The last decade saw a rapid influx of histories on architectural production and urban development in the postwar state socialist world. Researchers have documented how city-planning and mass housing programmes in individual countries helped to forge diverse and often competing projects of socialist modernity. Others expanded their scope beyond Eastern Europe and argued, within the broader geopolitical contexts of the Cold War and decolonisation, that mobilities of architectural expertise, technology, and resources mediated the expansion of the state socialist interests in the Global South. Meanwhile one crucial area remains largely under-researched: the ways of organisation and management of architectural production and labour within the socialist world – the institutional structures, hierarchies and networks, paths of interaction of architectural science, research, planning, design and construction in and between the socialist countries, as well as their relationships with power brokers.
The workshop aims to survey existing and emerging scholarship on institutional organisation, governance, and development of state socialist planning, design and construction. We are interested in reconstructing various institutions comprising the socialist world’s building cultures. We invite participants to discuss the institutional connections and interactions between the architectural profession and the governing structures at different levels: from municipalities and republics, to the state and inter-state level.

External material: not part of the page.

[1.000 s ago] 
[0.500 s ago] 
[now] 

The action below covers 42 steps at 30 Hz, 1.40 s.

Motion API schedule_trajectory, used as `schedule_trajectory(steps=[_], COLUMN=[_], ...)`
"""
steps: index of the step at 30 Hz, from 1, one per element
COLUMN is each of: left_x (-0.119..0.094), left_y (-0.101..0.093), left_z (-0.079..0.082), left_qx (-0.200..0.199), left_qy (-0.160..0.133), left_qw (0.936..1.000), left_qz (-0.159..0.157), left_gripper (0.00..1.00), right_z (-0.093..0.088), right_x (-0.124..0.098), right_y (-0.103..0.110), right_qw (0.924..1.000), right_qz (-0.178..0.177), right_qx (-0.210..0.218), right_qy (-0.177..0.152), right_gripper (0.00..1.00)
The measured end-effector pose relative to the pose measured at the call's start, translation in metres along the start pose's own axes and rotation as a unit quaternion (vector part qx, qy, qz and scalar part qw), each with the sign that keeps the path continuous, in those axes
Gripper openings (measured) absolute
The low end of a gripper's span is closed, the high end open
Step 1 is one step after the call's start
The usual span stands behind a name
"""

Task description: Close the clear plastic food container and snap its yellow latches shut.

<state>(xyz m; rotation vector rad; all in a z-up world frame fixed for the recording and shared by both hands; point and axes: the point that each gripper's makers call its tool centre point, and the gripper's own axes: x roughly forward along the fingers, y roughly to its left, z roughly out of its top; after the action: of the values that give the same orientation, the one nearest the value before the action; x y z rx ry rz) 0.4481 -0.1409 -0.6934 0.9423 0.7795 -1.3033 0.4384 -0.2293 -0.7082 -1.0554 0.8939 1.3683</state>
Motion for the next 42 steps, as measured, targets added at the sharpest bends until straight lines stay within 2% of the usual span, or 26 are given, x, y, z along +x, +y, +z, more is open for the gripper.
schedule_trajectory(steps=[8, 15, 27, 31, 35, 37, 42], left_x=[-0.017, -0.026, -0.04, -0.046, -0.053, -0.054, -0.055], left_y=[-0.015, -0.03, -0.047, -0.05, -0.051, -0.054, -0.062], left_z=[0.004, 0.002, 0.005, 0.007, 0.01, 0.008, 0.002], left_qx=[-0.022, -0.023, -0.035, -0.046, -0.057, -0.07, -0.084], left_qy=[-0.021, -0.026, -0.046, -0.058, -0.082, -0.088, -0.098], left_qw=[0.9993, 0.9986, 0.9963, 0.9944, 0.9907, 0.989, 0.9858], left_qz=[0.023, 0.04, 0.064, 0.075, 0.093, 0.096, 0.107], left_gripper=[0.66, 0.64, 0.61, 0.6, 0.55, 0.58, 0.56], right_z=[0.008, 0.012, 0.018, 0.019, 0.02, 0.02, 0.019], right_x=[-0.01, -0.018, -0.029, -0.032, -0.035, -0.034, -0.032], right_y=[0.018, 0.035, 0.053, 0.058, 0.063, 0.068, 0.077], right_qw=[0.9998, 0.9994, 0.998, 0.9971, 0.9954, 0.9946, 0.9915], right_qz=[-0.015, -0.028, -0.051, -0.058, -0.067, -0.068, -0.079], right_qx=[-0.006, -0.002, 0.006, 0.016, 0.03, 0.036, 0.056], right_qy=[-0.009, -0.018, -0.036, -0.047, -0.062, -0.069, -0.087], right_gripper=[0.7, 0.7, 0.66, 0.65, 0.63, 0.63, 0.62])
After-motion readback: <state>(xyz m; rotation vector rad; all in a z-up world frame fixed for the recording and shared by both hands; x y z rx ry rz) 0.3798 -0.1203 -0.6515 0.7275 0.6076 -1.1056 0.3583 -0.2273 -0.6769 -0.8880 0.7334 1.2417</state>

Modi of architectural production beyond or subversive to the established hierarchies, or taking place in liminal spaces of official institutional landscapes are also of particular interest.
The workshop is funded by the Deutsche Forschungsgemeinschaft (DFG, German Research Foundation) – project number 502254857.
POSSIBLE TOPICS
FORMS AND INNER WORKINGS OF INSTITUTIONS involved in state socialist design and construction: from design and research institutes with thousands of employees, planning departments of construction plants, to architectural cooperatives, private architectural offices, and kitchen collectives; their interconnection and relations with architectural science and construction industries.
REGIMES AND SITES OF INTERACTION of architectural profession within the socialist world: architectural congresses, conferences, competitions, exhibitions, periodicals, samizdat publishing, and exchange projects; formal and informal cooperation and collaborations, architectural associations, circles, groups, unions within and between the state socialist countries.
Agencies responsible for managing PROFESSIONAL KNOWLEDGE, its procurement, accumulation, production, exchange, and circulation: architectural academies, research institutes, publishing agencies, museums, and exhibition platforms.
Relationships between ARCHITECTURAL INSTITUTIONS AND THE POLITICAL BODIES of state socialism; the hierarchies and subordinations and regimes of interaction on various levels; formal and informal infrastructures of control and permissiveness, restrictions and laissez-faire, subjugations and affirmative action, constraints and opportunities, entrapment and mobilities.
Institutions responsible for INTERGENERATIONAL EXCHANGE and cultural memories: heritage management bodies, monument restoration and conservation, civil initiatives for monument protection, professional unions and organisations and their socialist and international networks and platforms.
Continuity of socialist norms and institutional bodies: POST-SOCIALIST ‘DURABILITIES’ of socialist architectural production.
ARCHIVES of state socialist design and construction organisations.